Shanghai and Beijing latest Chinese cities to launch carbon trading schemes

Over 190 companies started trading carbon credits in Shanghai today, with another scheme in Beijing set to launch next week

Source: Flickr / davidd

Source: Flickr / davidd

By Sophie Yeo

A new carbon trading scheme launched today in Shanghai is China’s latest effort to curb the heavy pollution that is causing rage across the country.

Companies in Beijing, China’s capital city, will also have the opportunity to start trading their emissions when a similar scheme launches there next week.

China is undertaking carbon trading on an experimental local level, testing the market-based method of reducing emissions before potentially launching a nationwide scheme.

Businesses in the southeast city of Shenzhen are already trading their emissions, while there are plans to have another up and running in the Guangdong province by the end of the year.

Another three have been planned to operate in the Hubei province and the cities of Tianjin and Chongqing next year.

One of these regional schemes could blossom into the basis for the nationwide scheme

“We don’t know how all the schemes will develop but if I have to choose one I would look to Shanghai,” Shawn He, a Beijing-based climate lawyer, told Reuters.

“It is the most commercially friendly and active city in the country and is where market mechanisms will work the best.”

There are 191 companies participating in Shanghai’s trading scheme, including those from some of the most polluting sectors, such as iron and steel and aviation. Permits were issued for 9,500 tonnes of carbon. Beijing’s trading scheme will cover 435 companies.


China is currently the world’s largest emitter of greenhouse gases, and faces pressure to match the developed world in efforts to tackle global warming.

The heavy smog that clouds its cities has caused visible anger among Chinese residents, leading the country to take ever more ambitious action to reduce its domestic emissions. Under its current Five Year Plan, it commits to a 17% reduction in carbon intensity based on GDP.

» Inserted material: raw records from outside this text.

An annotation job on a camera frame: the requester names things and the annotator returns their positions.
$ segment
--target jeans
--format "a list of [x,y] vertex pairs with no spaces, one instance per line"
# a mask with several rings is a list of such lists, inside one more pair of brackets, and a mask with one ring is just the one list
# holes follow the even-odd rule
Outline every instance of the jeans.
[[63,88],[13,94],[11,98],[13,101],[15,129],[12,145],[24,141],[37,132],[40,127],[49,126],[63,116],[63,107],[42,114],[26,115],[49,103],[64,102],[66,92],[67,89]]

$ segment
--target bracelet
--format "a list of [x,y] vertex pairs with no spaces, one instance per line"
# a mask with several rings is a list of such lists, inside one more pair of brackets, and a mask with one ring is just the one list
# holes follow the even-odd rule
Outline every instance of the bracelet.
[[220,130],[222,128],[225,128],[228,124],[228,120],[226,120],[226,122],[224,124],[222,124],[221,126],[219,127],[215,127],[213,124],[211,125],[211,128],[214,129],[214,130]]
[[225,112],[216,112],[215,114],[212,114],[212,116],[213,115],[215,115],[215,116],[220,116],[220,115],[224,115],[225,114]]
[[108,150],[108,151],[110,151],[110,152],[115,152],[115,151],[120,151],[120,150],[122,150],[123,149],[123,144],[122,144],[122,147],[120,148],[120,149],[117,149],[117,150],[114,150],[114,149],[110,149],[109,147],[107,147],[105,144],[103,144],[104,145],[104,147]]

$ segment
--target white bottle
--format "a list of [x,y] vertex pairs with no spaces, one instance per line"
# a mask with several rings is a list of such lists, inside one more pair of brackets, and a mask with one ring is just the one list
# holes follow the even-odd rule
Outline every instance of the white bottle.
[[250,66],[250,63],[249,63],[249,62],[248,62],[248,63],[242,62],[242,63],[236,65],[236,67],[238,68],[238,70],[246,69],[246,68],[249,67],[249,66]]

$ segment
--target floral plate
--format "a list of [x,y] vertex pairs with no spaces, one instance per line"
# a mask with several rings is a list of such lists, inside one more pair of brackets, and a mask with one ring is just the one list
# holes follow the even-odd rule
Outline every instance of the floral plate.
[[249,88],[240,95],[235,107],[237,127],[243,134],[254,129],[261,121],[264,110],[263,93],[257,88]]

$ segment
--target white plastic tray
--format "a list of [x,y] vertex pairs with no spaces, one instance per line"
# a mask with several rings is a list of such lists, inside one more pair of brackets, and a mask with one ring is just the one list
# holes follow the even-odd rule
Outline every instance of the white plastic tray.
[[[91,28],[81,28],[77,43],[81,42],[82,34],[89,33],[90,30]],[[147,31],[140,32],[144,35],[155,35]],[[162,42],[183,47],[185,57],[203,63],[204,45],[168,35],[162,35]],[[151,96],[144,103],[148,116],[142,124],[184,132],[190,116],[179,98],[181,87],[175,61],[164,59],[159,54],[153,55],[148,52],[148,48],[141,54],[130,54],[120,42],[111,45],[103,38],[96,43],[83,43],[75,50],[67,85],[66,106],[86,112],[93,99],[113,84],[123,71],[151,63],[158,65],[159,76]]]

But while China has been proactive in combatting climate change domestically, it conflicted with countries like the US at the talks, as it is waiting for developed countries to take the lead on international contributions to emissions reductions.

China’s emissions are still much lower than the US on a per capita basis, but are set to surpass them between 2020-2025 based on current trends.

Dadi Zhiou, adviser to the Chinese delegation on energy at the recent UN talks in Warsaw, told RTCC: “It’s a big challenge for China, how we can keep rapid economic growth and keep our energy consumption not growing so quick.”